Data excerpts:
= Beginning of Section =
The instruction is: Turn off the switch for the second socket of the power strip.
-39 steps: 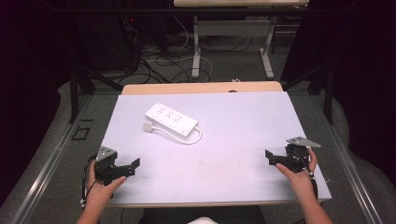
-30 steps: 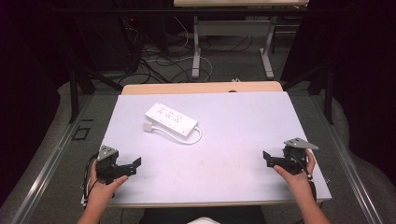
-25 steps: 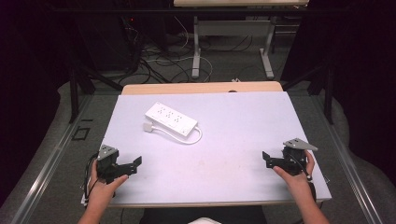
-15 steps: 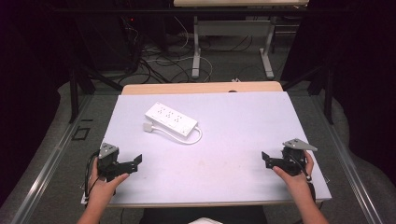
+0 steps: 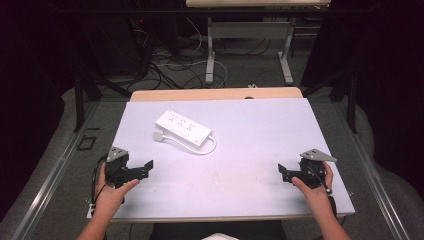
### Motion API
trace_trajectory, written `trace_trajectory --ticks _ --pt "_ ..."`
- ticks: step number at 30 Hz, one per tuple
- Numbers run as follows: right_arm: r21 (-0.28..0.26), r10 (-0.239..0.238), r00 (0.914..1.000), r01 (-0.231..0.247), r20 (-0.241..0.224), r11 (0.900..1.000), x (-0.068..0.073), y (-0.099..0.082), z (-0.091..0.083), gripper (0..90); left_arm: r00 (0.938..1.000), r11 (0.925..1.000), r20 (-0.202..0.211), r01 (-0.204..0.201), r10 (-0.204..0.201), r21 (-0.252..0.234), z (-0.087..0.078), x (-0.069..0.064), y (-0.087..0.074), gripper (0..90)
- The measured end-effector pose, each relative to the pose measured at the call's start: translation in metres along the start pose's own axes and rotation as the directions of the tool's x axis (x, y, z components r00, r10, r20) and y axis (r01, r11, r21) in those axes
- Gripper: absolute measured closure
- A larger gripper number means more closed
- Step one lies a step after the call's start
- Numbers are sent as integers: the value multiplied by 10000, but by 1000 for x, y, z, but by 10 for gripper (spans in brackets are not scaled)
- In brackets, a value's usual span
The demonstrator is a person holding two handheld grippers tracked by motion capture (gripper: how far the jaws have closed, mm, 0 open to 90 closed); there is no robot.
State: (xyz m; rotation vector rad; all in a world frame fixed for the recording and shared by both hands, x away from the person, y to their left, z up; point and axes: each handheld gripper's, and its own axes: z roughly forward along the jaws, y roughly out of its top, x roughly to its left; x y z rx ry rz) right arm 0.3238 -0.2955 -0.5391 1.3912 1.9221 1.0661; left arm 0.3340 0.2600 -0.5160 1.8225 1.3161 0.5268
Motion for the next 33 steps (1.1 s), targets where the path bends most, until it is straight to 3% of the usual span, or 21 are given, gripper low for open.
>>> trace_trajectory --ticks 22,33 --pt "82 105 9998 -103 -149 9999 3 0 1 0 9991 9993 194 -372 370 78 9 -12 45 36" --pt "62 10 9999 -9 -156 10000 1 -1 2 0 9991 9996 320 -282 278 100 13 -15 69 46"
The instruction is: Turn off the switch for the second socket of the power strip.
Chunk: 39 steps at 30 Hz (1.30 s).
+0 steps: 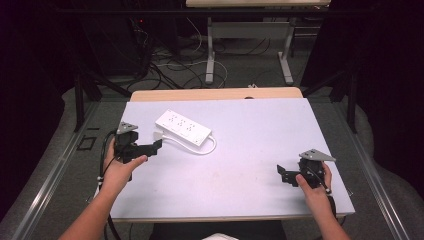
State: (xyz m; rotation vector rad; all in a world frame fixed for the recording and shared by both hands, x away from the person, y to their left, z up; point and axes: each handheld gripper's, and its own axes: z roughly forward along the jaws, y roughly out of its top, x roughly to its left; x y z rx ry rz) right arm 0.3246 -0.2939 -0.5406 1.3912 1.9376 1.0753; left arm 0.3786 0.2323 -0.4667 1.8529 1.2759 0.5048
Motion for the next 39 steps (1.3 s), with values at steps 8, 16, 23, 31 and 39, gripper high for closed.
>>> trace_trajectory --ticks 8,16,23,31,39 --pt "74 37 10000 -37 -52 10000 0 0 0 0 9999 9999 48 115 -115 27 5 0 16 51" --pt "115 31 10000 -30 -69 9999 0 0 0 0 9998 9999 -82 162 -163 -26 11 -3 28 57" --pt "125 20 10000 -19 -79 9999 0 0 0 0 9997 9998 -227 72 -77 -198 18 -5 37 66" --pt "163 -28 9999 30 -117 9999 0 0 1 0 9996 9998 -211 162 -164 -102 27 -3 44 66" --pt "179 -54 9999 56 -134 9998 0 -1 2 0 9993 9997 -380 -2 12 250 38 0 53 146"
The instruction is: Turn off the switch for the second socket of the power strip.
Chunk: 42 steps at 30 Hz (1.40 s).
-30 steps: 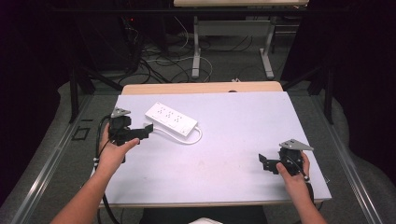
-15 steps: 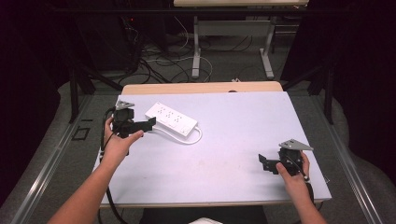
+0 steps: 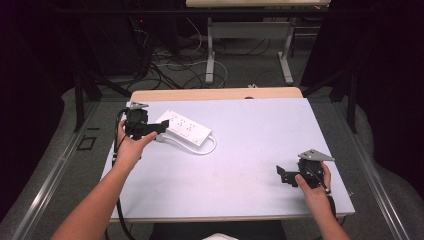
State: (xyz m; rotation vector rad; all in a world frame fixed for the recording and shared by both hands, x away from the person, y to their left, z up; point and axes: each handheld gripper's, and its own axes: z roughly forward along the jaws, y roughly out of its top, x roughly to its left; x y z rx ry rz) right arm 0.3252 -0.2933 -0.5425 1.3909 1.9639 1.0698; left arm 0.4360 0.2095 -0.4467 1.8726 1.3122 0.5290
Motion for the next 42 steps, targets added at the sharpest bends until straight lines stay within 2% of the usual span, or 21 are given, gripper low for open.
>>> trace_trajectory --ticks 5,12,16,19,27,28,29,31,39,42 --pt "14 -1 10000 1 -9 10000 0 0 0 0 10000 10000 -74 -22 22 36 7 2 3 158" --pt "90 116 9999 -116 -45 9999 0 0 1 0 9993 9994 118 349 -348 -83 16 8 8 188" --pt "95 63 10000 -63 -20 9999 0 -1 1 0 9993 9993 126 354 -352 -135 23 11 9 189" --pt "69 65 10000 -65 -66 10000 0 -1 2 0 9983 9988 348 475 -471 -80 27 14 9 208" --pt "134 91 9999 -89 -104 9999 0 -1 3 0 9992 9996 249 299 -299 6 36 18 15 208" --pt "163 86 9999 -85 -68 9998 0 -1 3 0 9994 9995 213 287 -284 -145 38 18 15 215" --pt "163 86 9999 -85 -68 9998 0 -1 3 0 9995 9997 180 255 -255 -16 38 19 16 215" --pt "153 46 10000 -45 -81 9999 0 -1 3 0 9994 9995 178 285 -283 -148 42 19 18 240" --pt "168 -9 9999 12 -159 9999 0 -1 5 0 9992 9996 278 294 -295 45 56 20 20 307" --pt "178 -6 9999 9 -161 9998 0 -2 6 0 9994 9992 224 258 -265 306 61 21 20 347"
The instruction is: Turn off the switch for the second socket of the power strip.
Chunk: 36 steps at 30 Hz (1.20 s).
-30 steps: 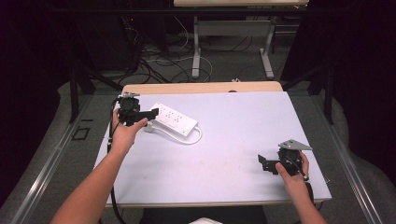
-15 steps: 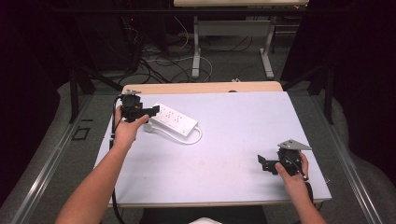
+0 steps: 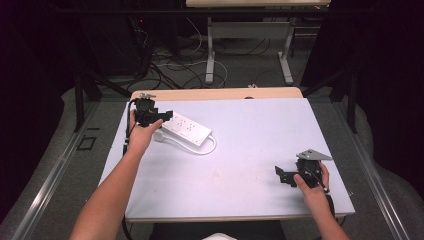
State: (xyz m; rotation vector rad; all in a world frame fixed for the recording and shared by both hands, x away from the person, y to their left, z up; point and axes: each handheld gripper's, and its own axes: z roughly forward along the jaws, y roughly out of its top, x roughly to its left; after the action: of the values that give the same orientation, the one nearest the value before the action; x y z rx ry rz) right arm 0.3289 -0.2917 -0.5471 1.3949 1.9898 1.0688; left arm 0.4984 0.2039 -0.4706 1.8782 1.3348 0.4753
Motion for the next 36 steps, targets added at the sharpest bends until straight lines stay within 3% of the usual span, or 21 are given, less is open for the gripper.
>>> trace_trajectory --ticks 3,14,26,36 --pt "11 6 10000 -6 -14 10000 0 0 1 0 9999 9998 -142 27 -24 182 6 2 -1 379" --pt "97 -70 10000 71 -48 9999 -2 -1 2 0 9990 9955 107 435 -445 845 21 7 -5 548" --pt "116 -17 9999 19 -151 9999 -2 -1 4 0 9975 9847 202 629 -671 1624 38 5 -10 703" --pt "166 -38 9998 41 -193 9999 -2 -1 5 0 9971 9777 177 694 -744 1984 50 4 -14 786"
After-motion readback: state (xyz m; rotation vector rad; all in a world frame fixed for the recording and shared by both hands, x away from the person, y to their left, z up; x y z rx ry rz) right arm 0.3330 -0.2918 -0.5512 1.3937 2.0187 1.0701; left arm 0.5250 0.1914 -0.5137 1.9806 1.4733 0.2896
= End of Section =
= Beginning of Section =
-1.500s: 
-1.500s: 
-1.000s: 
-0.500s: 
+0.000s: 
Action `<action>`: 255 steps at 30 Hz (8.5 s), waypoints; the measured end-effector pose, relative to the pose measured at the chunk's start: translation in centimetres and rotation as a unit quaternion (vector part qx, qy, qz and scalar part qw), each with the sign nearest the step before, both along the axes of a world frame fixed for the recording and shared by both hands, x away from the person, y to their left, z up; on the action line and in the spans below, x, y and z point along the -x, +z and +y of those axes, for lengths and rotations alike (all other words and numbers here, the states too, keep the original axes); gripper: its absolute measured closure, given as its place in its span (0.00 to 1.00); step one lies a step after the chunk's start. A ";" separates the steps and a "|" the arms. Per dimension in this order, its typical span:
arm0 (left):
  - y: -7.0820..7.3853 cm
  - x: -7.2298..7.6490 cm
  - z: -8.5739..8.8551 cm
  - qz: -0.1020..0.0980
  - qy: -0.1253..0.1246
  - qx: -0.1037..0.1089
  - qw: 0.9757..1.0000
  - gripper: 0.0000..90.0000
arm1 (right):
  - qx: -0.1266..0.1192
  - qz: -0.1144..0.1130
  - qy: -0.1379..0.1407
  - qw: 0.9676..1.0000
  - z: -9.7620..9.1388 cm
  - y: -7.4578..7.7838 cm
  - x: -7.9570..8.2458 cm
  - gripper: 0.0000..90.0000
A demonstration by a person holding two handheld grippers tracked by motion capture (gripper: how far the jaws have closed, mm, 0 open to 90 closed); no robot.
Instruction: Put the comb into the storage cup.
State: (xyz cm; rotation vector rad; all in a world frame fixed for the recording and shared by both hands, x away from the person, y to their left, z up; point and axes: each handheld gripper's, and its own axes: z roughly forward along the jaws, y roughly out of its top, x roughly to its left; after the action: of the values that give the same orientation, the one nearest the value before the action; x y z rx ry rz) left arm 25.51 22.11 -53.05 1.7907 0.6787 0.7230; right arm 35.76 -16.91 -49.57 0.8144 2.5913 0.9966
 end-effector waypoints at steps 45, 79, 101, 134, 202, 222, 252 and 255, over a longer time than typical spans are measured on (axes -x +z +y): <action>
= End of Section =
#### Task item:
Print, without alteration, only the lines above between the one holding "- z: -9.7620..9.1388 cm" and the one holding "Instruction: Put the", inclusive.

#### Expected output:
  - z: -9.7620..9.1388 cm
  - y: -7.4578..7.7838 cm
  - x: -7.9570..8.2458 cm
  - gripper: 0.0000..90.0000
A demonstration by a person holding two handheld grippers tracked by motion capture (gripper: how far the jaws have closed, mm, 0 open to 90 closed); no robot.
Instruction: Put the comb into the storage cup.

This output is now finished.